The Value of ESG Ratings
In our analysis, we found that ESG ratings had characteristics distinct from credit ratings and delivered financial value after accounting for credit ratings. In short, the two types of rating systems complemented each other.
We also observed that the aggregate MSCI ESG Rating score reduced risk more than the individual E-, S- and G-pillar scores.
1As indicated by the list of investor signatories to the UN-supported Principles for Responsible Investment.
2While creating the ESG terciles at the level of the analysis universe, one might expect some credit-rating bias due to differences in ESG scores of IG vs. HY bonds. In our research, we show results for each of the individual universes as well. When conditioning on single-currency IG or HY universes, the correlation between ESG ratings and credit ratings was notably weaker.

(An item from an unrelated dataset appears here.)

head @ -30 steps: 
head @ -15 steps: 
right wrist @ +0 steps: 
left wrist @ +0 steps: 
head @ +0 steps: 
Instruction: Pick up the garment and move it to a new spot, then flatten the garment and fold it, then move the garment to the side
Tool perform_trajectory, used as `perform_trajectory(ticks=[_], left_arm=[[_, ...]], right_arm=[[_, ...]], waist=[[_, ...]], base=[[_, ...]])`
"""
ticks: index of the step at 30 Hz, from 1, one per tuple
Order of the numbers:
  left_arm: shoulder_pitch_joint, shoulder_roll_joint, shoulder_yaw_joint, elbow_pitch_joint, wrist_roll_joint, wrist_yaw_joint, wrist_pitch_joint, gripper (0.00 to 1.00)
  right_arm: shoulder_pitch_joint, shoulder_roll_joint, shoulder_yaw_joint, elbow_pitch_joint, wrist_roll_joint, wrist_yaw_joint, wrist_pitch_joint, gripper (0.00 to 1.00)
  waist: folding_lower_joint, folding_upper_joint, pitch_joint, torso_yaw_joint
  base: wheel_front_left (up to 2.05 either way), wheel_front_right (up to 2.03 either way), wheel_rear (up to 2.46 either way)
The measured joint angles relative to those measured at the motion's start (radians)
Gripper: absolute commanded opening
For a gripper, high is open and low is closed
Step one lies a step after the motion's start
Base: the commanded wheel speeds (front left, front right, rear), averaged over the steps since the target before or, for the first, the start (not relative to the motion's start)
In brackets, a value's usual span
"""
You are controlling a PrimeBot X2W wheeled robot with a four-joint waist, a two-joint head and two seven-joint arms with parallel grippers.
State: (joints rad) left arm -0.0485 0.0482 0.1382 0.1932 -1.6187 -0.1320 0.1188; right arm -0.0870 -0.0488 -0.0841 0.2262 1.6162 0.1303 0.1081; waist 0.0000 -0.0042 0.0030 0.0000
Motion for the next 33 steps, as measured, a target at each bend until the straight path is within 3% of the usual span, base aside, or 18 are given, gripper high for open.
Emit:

3Excess performance means subtracting the average currency- and duration-matched U.S. Treasury/German Bund returns of the tercile.
4The credit factors spanned the traditional factors like duration-times-spread (DTS) sector exposure, as well as the credit style factors — namely, quality, value, size, carry, risk and liquidity. For more details, see: Mendiratta, R., Varsani, H., and Giese, G. 2020. “Foundations of ESG Investing in Corporate Bonds: How ESG Affected Corporate Credit Risk and Performance.”